La Cour des comptes met en garde contre un déséquilibre persistant dans l’accueil des migrants. Dans un rapport publié jeudi, elle estime que l’envoi de personnes migrantes vers des centres en régions pour désengorger l’Ile-de-France représente un « levier efficace », bien que « insuffisamment » exploité. La concentration des demandeurs d’asile dans la région parisienne demeure très élevée, tandis que les ressources d’accueil peinent à répondre à la demande.

Selon l’institution, l’afflux de migrants consécutif à la crise de 2015 a exacerbé ce déséquilibre.

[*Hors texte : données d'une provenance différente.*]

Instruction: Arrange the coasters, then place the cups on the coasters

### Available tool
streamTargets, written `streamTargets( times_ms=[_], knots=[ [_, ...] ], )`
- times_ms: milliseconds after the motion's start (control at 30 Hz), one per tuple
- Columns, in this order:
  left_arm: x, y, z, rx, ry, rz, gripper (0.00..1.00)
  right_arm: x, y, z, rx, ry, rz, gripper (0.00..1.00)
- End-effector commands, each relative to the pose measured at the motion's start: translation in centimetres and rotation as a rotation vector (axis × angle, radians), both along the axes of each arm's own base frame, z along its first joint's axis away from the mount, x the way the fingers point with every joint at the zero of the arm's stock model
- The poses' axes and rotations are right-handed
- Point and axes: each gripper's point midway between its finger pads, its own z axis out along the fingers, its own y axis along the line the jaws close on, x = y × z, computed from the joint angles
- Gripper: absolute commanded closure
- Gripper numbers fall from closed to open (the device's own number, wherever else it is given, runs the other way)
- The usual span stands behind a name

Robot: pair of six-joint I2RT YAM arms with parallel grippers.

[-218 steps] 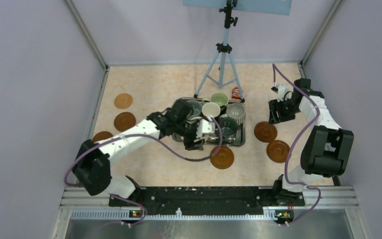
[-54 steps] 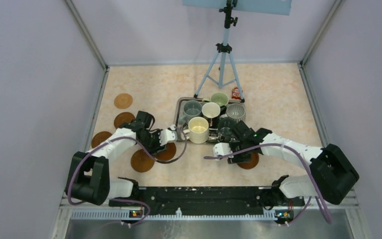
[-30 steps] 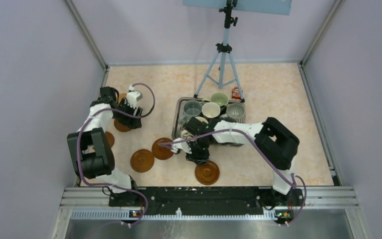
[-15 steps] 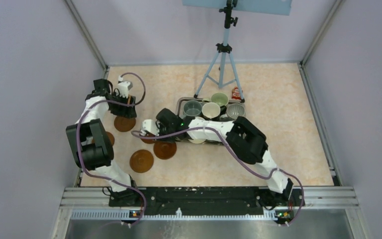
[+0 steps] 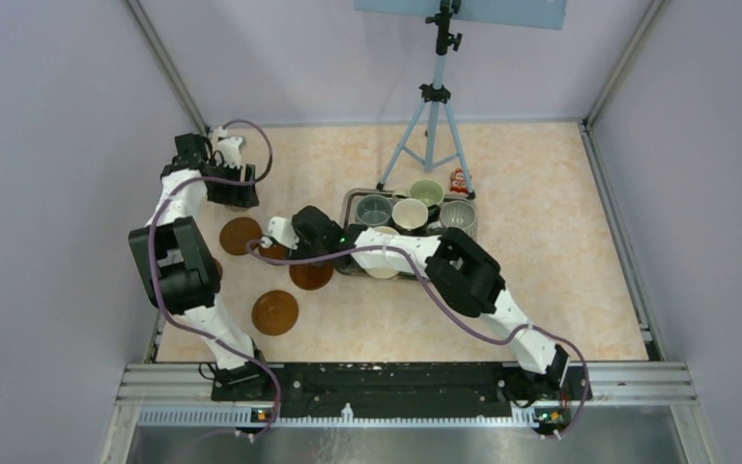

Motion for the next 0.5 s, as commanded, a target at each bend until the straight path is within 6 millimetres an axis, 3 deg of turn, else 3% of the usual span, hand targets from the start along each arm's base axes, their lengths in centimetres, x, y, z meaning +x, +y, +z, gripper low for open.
streamTargets(
  times_ms=[0,133,300,467],
  knots=[
    [3.3,1.2,1.8,-0.014,-0.062,0.061,0.24,0.3,1.5,9.8,0.186,-0.060,-0.005,0.41],
    [4.6,1.5,1.3,-0.025,-0.049,0.072,0.24,1.0,1.3,14.2,0.269,-0.049,-0.013,0.36],
    [5.1,2.3,-0.9,0.006,-0.008,0.068,0.26,1.8,-0.3,18.8,0.343,-0.015,-0.019,0.33],
    [3.2,-0.2,-1.1,-0.066,0.033,-0.035,0.29,1.7,-3.9,22.4,0.395,0.065,-0.016,0.31]
  ],
)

Leur présence en Ile-de-France est « très concentrée », entraînant une augmentation du nombre de personnes vivant dans la rue ou vivant dans des campements. Une situation qui place l’ensemble du dispositif d’hébergement sous tension.

### Une répartition encore déséquilibrée

Les chiffres sont révélateurs. En 2020, l’Ile-de-France concentrait 46 % des demandes d’asile, alors qu’elle ne disposait que de 19 % des places en Centres d’accueil et d’examen des situations (CAES). Conséquence : « moins de la moitié des demandeurs d’asile pouvaient être hébergés », précise la Cour des comptes. Pour remédier à cette concentration, la loi immigration de 2018 prévoit d’orienter les demandeurs vers des centres en régions, sans qu’ils soient informés de leur destination à l’avance. Cependant, cette mesure fait face à des refus : environ 40 % des personnes concernées refusent la proposition, malgré la suppression des aides associées.

En 2024, près de 18.000 orientations ont été effectuées, un chiffre proche de l’objectif de 22.000. Le coût est considéré comme « limité », s’élevant à 50 millions d’euros, comparé aux 962 millions d’euros alloués à l’hébergement des demandeurs d’asile. Cela renforce l’utilité du dispositif. Toutefois, la Cour des comptes souligne d’importantes disparités. Certaines régions sont « très en deçà des objectifs d’accueil », tandis que d’autres les dépassent. Par exemple, les Pays de la Loire n’ont accueilli que 504 personnes sur les 2.445 attendues. Le constat est similaire en Auvergne-Rhône-Alpes et en Nouvelle-Aquitaine. À l’inverse, le Centre-Val-de-Loire a dépassé ses objectifs.

### Des structures parfois inadaptées

L’institution examine également les « sas » régionaux, instaurés depuis 2023 pour accueillir les personnes évacuées des campements en Ile-de-France. Ces structures ont reçu plus de 8.000 personnes à la fin octobre 2025, pour un coût de 8 millions d’euros. Cependant, des limites sont à signaler. Certaines places restent inoccupées en raison de « l’inadaptation de certains locaux à la réalité des publics » (familles, femmes). La Cour recommande donc d’engager des travaux afin d’améliorer ces structures et de les adapter aux besoins.

Un autre obstacle identifié concerne les refus de migrants eux-mêmes. Selon la préfecture de région, de nombreuses personnes vivant à la rue sont déjà insérées professionnellement en Ile-de-France, ce qui complique leur déplacement vers d’autres territoires. Enfin, la Cour des comptes appelle à mieux évaluer l’efficacité du dispositif, notamment pour mesurer le phénomène de « retour à la rue ». En raison d’un manque de données précises, il est difficile d’évaluer l’impact réel de ces mesures. Elle préconise donc la mise en place d’un suivi administratif renforcé.